▸ **Your assignment**: Nothing more is wanted than an exact repeat of the data below.

┏━━

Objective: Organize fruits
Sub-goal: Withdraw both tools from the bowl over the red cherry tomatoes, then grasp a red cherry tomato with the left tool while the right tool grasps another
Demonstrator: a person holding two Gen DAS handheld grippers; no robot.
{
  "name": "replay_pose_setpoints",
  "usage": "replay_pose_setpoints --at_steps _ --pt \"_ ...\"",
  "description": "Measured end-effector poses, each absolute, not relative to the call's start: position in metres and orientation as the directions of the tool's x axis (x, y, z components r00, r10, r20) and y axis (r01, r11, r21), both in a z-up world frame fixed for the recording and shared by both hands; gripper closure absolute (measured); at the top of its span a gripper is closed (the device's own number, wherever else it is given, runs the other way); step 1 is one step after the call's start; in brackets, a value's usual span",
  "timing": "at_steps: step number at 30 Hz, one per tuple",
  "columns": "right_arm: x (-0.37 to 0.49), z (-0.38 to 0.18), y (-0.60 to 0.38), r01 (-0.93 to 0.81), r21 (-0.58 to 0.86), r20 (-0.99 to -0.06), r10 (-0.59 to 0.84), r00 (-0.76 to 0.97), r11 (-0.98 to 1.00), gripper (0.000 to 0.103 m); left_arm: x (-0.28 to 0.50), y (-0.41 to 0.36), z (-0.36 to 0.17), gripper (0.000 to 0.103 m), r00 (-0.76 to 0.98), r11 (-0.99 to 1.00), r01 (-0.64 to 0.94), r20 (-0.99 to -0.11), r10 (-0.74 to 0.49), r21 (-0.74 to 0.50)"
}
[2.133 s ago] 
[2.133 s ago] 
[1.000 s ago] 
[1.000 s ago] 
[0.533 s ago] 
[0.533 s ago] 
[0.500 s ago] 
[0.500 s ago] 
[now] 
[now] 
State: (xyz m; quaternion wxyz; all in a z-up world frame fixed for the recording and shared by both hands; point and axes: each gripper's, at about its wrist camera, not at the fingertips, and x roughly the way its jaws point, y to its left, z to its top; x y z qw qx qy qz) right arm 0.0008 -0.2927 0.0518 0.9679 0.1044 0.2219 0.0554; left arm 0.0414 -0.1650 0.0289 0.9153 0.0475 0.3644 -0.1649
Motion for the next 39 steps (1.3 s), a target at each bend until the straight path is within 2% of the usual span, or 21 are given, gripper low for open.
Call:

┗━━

▸ **Response**:
Objective: Organize fruits
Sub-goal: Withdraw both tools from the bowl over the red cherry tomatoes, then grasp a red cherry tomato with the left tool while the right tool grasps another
Demonstrator: a person holding two Gen DAS handheld grippers; no robot.
{
  "name": "replay_pose_setpoints",
  "usage": "replay_pose_setpoints --at_steps _ --pt \"_ ...\"",
  "description": "Measured end-effector poses, each absolute, not relative to the call's start: position in metres and orientation as the directions of the tool's x axis (x, y, z components r00, r10, r20) and y axis (r01, r11, r21), both in a z-up world frame fixed for the recording and shared by both hands; gripper closure absolute (measured); at the top of its span a gripper is closed (the device's own number, wherever else it is given, runs the other way); step 1 is one step after the call's start; in brackets, a value's usual span",
  "timing": "at_steps: step number at 30 Hz, one per tuple",
  "columns": "right_arm: x (-0.37 to 0.49), z (-0.38 to 0.18), y (-0.60 to 0.38), r01 (-0.93 to 0.81), r21 (-0.58 to 0.86), r20 (-0.99 to -0.06), r10 (-0.59 to 0.84), r00 (-0.76 to 0.97), r11 (-0.98 to 1.00), gripper (0.000 to 0.103 m); left_arm: x (-0.28 to 0.50), y (-0.41 to 0.36), z (-0.36 to 0.17), gripper (0.000 to 0.103 m), r00 (-0.76 to 0.98), r11 (-0.99 to 1.00), r01 (-0.64 to 0.94), r20 (-0.99 to -0.11), r10 (-0.74 to 0.49), r21 (-0.74 to 0.50)"
}
[2.133 s ago] 
[2.133 s ago] 
[1.000 s ago] 
[1.000 s ago] 
[0.533 s ago] 
[0.533 s ago] 
[0.500 s ago] 
[0.500 s ago] 
[now] 
[now] 
State: (xyz m; quaternion wxyz; all in a z-up world frame fixed for the recording and shared by both hands; point and axes: each gripper's, at about its wrist camera, not at the fingertips, and x roughly the way its jaws point, y to its left, z to its top; x y z qw qx qy qz) right arm 0.0008 -0.2927 0.0518 0.9679 0.1044 0.2219 0.0554; left arm 0.0414 -0.1650 0.0289 0.9153 0.0475 0.3644 -0.1649
Motion for the next 39 steps (1.3 s), a target at each bend until the straight path is within 2% of the usual span, or 21 are given, gripper low for open.
Call:

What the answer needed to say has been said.